That’s not all that’s interesting in the 72-page transcript, the accuracy of which Dykstra affirmed in an affidavit. A few other choice bits:
Involvement of other conservative activists
On pages 37 and 38, Arends asks Dykstra if, in addition to Daniel Willard and Stace Nelson, state Rep. Manny Steele or Lincoln County Republican Party chair Betty Otten (who beat Arends to win the post) were involved in the robocalls.
To each, Dykstra answers with a succinct “no.”
The Ron Paul campaign
On page 31, Arends asked Dykstra if he knew that Willard “went out and bought a TracFone at Wal-Mart?”
"It wouldn’t surprise me. I mean, we used some TracFones for the Ron Paul campaign," Dykstra replied.

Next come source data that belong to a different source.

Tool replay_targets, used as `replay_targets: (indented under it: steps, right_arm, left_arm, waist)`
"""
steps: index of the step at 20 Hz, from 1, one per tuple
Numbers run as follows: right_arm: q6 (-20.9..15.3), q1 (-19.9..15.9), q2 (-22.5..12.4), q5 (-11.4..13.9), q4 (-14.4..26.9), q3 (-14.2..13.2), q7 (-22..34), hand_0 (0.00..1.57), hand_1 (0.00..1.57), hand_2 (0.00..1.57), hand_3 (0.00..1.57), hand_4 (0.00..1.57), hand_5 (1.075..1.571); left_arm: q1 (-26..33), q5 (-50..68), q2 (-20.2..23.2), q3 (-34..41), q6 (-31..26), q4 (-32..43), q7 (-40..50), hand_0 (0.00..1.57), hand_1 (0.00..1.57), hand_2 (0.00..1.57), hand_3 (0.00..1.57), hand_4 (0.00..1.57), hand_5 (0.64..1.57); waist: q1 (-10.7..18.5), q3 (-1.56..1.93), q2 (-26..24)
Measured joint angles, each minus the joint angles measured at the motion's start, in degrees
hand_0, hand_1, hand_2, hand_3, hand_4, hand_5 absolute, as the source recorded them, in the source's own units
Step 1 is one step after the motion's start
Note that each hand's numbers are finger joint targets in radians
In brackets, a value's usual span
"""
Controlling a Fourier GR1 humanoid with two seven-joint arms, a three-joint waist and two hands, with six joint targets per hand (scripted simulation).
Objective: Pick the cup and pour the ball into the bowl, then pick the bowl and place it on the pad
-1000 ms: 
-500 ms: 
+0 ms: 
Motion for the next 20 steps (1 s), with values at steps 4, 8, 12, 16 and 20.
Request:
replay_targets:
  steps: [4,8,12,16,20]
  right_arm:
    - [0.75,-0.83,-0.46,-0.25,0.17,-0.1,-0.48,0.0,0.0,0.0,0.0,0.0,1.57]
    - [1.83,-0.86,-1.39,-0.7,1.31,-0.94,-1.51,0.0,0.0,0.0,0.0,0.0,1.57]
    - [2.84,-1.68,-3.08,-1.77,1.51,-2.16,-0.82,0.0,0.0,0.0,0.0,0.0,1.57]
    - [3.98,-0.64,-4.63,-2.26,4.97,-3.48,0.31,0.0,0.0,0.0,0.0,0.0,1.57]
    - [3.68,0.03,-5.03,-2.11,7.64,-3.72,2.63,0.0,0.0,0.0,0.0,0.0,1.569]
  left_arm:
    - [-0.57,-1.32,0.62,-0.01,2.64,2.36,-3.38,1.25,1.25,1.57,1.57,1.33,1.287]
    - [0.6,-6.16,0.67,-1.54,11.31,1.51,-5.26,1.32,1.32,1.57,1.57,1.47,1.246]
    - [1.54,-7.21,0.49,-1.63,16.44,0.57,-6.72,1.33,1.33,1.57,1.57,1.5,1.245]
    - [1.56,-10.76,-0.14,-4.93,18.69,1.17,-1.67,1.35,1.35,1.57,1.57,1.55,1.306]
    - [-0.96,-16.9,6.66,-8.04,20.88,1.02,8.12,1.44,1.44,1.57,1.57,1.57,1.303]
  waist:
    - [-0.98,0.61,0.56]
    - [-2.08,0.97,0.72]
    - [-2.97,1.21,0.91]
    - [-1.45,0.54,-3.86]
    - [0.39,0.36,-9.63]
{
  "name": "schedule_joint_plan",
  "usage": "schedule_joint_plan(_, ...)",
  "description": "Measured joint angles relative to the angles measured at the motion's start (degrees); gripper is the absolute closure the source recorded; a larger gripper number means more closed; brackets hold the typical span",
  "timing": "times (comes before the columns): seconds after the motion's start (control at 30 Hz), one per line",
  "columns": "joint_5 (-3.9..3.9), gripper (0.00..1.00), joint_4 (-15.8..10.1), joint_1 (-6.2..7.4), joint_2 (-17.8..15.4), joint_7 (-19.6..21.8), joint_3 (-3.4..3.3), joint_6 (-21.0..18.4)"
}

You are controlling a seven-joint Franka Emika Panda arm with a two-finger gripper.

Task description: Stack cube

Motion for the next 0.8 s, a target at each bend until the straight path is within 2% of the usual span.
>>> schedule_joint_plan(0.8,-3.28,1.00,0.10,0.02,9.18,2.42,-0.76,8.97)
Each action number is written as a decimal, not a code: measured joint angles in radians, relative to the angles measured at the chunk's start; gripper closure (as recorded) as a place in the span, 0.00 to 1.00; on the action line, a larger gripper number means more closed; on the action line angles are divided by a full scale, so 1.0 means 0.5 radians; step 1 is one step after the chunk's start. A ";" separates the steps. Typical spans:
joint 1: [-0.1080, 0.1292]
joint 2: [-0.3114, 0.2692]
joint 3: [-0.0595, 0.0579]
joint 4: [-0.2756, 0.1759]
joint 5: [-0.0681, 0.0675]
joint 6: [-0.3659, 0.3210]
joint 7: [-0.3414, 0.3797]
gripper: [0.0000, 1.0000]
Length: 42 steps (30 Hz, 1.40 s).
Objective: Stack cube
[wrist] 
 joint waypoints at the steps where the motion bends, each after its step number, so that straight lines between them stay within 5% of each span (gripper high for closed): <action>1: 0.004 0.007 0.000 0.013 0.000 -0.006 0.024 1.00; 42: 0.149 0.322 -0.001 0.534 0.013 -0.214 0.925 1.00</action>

Dykstra and the grand jury
In the interview, Dykstra discloses that he testified to the grand jury in the criminal robocall case against Willard. On page 66, Arends asks Dykstra if there is “anything you have told me here today that would be inconsistent with that, with what you told those proceedings?”
"I don’t think so, but — I — not to my knowledge, I guess," Dykstra replied.
At the end of the two-hour interview, Dykstra’s attorney Brad Schrieber reads a statement into the record about the agreement that led to the interview.
"Part of the agreement was that in cooperation for that there would be no civil liability, or Gary would not be brought in as a defendant in this lawsuit or any other lawsuit by Joel or his client related to this matter," Schrieber said.
Regrets, he has a few
"Was there any thought of, you know, asking for advice from legal counsel (during the robocall campaign)?" Arends asked Dykstra.
"Unfortunately not," Dykstra replied.